Introduction:
Hyperkalemia, is a common electrolyte disturbance in hospitalized patients, particularly those with underlying conditions such as chronic kidney disease (CKD), heart failure, and those receiving certain medications like renin-angiotensin-aldosterone system (RAAS) inhibitors. Severe hyperkalemia can lead to significant cardiac complications, including arrhythmias and cardiac arrest, necessitating prompt and effective management.
Traditional treatments for hyperkalemia include dietary potassium restriction, loop diuretics, sodium polystyrene sulfonate (SPS), and intravenous calcium and insulin with glucose. However, these treatments often have limitations such as delayed onset of action, gastrointestinal side effects, and inconsistent efficacy.
Sodium zirconium cyclosilicate (SZC) is a novel, non-absorbed, inorganic cation exchanger that selectively binds potassium ions in exchange for sodium and hydrogen ions throughout the gastrointestinal tract.

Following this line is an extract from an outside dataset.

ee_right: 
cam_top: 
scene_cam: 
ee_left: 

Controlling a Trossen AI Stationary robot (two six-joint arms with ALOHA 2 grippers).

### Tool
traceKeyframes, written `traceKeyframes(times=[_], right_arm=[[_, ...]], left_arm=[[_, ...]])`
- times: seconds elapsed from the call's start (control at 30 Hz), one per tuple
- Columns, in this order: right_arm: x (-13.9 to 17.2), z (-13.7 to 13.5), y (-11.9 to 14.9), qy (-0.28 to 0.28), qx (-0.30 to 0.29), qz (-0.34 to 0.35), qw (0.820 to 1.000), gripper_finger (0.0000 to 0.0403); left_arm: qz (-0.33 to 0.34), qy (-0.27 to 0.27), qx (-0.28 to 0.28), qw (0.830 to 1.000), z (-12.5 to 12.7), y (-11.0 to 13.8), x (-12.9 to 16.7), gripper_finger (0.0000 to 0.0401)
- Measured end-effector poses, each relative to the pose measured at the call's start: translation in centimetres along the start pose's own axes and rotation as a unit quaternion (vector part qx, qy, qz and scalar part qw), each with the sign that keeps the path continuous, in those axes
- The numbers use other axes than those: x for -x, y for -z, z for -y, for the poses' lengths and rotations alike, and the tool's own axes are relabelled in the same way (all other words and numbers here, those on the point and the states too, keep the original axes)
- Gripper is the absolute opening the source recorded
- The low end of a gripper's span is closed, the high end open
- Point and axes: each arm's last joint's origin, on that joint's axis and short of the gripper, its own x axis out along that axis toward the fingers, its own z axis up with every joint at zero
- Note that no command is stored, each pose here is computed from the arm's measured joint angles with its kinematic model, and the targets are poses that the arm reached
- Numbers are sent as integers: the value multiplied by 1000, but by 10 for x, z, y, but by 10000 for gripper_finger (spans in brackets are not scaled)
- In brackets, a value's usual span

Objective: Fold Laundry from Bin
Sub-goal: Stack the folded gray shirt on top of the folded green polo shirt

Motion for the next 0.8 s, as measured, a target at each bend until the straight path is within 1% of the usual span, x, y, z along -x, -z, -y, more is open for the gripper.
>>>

This mechanism allows for rapid and sustained reduction in serum potassium levels.
Methods:
This retrospective, single-center observational cohort study aimed to evaluate the efficacy and safety of sodium zirconium cyclosilicate (SZC) in reducing serum potassium levels in hospitalized CKD patients diagnosed with hyperkalemia. The primary objective was to determine the effectiveness of SZC in lowering potassium levels, while the secondary objectives focused on assessing the time required to achieve normalization of these levels and safety of SZC.
The study used data from electronic medical records (EMRs) of patients over an 18-month period, spanning from January 2023 to June 2024. The study population included CKD patients who were hospitalized with hyperkalemia and received SZC during their stay.
Results:
Fifty one patients with mean age 65.9±18.6 years, were treated with SZC (10g every 8 hours for 48 hours after admission). In addition to SZC, the standard treatment for management of hyperkalemia with correction of metabolic acidosis, salbutamol nebulizers, and calcium gluconate infusion was administered as appropriate during admission. Twenty four patients have received angiotensin converting enzyme inhibitors or angiotensin receptor blockers and nine patients have received potassium sparing diuretics before admission as part of their chronic medications. Patients included CKD stage 1 (n=5), CKD stage 2 (n=4), CKD stage 3 (n=9), CKD stage 4 (n=14) and CKD stage 5 (n=19). Serum potassium level decreased from 6.2 ±0.68 mmol/L on admission to 4.9±0.64 mmol/L after 24 hours and to 4.6±0.62 mmol/L after 48 hours respectively. Normal Serum potassium level (<5mmol/L) was achieved within 24 hours in 58.8% of patients and within 48 hours in 74.5% respectively. Adverse events or oedema were not observed; serum sodium and blood pressure remained stable.
Conclusions:
SZC was safe and effective for management of acute hyperkalemia in chronic kidney disease patients during their hospital admission.
I have no potential conflict of interest to disclose.
I did not use generative AI and AI-assisted technologies in the writing process.